A person sits on a rocky landscape, surrounded by sparse vegetation and large rock formations. The individual is gazing upward, suggesting reflection or contemplation, amidst a natural, rugged terrain.

Why prayer fails

The subject of prayer matters to me because of a personal tragedy in my life where, despite praying and following all that the Bible seemed to teach, the person died. At the time I tried to understand and even rationalise the failure of prayer to affect a positive outcome. I blamed myself for lacking faith, studied harder to see if I misunderstood some scripture or nuance that I failed to understand. I tolerated the Christian platitudes (death is God’s ultimate healing, it’s all part of God’s plan etc.). Finally, I put my failure to understand on the back burner and went on with my life, but always with the feeling in the back of my mind that everything I had been taught by preachers, in Bible study groups and conversations with my pastor was lacking in some very fundamental truth. This led me on a journey to where I am today, and why I am writing this essay.

My history

I became a Christian in 1980 after a work friend presented the gospel to me at work. As a teenager I had been an adult member of my local Lutheran church after completing confirmation. That required me to read and memorise Luther’s Smaller Catechism, so I had a good grasp on the fundamentals of Christian belief, but no experience of it beyond an intellectual one. I was a functional agnostic by 18 years of age. Eight years later my work friend witnessed to me, and she presented the same information but in a more direct way that actually made sense to me. Her very fundamentalist approach reached me and I committed to a faith in Jesus Christ as my personal saviour. I was “born again”. I would describe myself as a fundamentalist at that time. I had the born-again experience, which is quite emotional.

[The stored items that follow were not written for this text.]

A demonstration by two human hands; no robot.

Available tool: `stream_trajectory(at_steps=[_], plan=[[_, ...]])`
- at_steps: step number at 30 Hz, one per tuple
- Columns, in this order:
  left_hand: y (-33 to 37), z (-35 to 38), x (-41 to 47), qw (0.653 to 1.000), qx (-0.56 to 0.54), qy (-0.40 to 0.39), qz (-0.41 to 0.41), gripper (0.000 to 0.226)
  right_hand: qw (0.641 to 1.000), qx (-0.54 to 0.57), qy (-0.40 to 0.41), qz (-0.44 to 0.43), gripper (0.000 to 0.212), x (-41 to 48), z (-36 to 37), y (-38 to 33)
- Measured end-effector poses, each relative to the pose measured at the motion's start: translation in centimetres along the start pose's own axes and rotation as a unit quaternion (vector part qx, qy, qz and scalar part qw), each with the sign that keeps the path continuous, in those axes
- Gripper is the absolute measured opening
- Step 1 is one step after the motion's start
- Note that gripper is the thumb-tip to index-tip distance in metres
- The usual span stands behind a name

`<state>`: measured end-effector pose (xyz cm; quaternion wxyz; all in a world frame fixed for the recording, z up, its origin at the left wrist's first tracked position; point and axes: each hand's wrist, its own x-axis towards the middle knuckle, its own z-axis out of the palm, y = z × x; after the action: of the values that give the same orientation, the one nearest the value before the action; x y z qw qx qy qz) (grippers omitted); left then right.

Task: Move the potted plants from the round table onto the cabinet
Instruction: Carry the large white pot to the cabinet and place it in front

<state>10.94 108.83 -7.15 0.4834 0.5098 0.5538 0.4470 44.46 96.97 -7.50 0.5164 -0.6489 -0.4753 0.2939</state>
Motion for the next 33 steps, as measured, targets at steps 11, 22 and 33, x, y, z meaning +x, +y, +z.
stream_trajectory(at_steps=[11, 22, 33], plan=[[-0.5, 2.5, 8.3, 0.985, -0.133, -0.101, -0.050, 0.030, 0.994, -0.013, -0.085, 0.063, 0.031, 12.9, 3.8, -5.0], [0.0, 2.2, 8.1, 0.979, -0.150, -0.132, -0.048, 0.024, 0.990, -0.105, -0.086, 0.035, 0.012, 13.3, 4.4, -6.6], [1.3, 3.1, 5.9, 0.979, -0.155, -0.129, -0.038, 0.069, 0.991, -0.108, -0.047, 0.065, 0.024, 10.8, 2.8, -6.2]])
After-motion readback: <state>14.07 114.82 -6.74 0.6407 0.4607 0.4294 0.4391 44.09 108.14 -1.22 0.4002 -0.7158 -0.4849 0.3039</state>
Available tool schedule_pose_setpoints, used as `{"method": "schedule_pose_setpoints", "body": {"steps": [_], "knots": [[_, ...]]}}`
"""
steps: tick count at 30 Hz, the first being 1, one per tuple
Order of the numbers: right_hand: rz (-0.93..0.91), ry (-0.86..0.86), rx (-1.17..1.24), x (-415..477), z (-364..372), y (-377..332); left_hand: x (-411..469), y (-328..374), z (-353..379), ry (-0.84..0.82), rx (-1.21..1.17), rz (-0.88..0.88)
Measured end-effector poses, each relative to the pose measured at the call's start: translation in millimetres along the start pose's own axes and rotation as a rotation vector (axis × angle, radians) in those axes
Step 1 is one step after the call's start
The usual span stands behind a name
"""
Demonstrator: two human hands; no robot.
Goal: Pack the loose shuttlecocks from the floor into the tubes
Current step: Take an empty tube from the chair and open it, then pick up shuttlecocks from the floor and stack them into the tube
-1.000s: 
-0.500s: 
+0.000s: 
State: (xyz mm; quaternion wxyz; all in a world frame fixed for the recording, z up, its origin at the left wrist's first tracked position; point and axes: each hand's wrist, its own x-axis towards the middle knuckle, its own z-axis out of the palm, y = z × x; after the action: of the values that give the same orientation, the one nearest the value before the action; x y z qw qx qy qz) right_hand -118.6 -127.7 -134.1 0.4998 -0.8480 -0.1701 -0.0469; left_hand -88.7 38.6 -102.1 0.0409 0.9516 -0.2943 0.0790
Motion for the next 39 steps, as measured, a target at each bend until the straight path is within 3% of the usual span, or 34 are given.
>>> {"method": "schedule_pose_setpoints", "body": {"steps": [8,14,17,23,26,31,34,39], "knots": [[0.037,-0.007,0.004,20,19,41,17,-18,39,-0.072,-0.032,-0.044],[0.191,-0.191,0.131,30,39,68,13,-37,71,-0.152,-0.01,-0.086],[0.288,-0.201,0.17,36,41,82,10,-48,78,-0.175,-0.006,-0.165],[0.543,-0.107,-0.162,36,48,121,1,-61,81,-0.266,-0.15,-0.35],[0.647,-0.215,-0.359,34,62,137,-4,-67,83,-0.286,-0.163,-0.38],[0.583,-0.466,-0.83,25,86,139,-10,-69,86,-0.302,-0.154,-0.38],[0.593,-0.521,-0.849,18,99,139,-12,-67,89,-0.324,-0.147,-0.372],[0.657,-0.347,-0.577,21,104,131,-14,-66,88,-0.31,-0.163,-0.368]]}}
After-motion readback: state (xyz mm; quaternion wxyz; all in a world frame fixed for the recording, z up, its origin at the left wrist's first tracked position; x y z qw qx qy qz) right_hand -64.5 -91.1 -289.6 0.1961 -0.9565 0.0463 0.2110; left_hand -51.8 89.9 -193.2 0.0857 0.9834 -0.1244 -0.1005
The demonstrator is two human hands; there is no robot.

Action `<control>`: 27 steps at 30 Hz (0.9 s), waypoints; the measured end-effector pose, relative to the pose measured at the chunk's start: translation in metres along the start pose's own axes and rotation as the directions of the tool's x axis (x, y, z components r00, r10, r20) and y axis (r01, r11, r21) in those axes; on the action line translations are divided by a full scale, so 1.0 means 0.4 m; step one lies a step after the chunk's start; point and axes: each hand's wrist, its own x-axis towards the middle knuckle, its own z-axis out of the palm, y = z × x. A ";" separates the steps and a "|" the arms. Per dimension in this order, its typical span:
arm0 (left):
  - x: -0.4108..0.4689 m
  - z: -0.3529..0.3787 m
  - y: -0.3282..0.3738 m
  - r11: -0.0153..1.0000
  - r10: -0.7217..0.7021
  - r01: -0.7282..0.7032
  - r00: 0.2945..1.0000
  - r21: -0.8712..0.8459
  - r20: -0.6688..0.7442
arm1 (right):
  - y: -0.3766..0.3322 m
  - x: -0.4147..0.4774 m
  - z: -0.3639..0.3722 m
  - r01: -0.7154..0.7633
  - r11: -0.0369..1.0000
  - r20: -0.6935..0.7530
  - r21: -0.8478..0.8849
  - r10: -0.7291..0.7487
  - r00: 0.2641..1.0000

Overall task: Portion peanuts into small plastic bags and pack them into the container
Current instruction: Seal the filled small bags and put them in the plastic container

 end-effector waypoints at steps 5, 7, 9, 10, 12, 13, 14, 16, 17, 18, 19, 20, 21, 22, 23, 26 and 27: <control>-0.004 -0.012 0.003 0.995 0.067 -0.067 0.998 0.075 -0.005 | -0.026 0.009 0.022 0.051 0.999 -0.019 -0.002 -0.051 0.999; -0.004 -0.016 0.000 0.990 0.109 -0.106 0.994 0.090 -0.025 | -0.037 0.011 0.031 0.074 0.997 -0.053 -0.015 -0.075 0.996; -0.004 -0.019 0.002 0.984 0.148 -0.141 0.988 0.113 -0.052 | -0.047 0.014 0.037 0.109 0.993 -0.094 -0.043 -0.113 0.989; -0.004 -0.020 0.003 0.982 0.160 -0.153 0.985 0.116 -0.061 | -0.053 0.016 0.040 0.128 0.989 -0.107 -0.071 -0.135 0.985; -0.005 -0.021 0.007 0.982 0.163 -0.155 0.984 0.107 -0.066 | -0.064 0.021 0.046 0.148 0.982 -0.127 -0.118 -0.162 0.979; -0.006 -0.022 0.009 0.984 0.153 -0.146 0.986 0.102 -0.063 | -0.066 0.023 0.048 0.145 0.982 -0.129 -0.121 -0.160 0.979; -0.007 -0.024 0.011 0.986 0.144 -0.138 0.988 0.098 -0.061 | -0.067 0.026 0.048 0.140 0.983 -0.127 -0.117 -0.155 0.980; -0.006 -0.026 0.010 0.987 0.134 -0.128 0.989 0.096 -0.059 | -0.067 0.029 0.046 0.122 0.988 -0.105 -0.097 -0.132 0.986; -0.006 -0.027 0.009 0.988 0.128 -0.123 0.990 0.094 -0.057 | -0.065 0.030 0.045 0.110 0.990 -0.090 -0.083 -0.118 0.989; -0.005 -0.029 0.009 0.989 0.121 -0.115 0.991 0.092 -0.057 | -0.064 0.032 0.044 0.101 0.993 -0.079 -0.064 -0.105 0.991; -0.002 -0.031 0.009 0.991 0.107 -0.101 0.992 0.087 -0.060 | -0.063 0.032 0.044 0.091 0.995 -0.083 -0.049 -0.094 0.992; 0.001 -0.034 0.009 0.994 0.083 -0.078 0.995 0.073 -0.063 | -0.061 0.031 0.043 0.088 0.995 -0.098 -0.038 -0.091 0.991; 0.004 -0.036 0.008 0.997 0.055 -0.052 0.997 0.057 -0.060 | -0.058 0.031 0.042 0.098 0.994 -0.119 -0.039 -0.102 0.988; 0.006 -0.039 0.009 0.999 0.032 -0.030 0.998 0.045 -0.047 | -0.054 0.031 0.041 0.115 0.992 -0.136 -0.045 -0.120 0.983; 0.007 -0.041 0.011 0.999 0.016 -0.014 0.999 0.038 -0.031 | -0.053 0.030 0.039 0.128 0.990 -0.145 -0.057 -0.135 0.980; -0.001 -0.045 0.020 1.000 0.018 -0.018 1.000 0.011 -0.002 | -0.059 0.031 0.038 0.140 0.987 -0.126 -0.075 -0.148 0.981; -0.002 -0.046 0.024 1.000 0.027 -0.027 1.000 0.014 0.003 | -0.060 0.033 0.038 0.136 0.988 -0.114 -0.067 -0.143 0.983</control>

I moved on from Pentecostal fundamentalism and I had years of involvement in Christian ministry, mostly in the Baptist movement, went to college and earned an honours degree in Christian theology and preached in several churches as a substitute preacher. I planned a life in Christian ministry. I loved being a member of a church, and my wife and I had friends in our church we valued. I regularly preached in the church as well as being a fill-in preacher in other churches. Life was good. Our church family welcomed our son into the family when he was born and I fully accepted the Christian beliefs and doctrines I heard from the pulpit, and that I preached myself. In my church, I found my tribe. In 2009, personal tragedy struck and my wife died from cancer. That undermined my religious certainty in the nature and truth of God and the promises of the Bible. My life and faith, admittedly diminished, continued until 2024. I then ceased to identify myself as a Christian from January 2024 and I now consider myself an atheist on the existence of any god and agnostic as concerns life after death. So, what changed?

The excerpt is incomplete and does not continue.